- **Problem requirements**: Below are records. Count every line containing the word "person" and give the number alone.

[Records excerpted from a collection]

******************************

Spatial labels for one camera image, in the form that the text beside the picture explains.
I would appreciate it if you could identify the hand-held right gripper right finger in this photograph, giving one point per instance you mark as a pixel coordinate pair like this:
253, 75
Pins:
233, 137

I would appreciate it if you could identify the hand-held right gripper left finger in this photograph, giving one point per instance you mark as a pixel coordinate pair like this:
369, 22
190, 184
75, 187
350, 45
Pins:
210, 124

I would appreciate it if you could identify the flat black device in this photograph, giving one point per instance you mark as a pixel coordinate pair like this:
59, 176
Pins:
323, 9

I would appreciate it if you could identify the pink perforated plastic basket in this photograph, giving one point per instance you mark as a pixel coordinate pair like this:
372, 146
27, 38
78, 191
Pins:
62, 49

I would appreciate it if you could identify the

******************************

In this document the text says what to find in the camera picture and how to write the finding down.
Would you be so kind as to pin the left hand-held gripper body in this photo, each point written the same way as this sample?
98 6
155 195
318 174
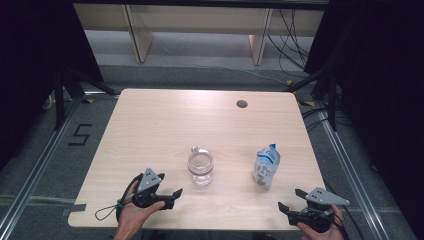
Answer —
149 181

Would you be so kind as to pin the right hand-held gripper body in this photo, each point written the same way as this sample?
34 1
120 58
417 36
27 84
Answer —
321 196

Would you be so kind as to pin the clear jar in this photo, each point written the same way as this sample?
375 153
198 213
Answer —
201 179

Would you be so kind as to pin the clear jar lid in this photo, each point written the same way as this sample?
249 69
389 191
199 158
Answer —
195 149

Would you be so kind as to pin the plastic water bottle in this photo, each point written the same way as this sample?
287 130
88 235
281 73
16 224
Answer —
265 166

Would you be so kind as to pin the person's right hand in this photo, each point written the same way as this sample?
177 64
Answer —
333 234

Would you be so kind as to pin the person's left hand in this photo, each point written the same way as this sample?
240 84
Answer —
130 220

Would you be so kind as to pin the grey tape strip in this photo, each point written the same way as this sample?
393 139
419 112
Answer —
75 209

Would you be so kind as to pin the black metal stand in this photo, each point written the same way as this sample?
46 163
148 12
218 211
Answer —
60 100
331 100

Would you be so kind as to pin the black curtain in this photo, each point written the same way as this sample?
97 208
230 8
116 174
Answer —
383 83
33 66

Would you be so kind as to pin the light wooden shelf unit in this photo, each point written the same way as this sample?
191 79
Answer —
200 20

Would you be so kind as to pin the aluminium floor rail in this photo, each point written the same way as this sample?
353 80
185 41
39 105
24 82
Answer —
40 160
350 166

******************************

- **Expected answer**: 2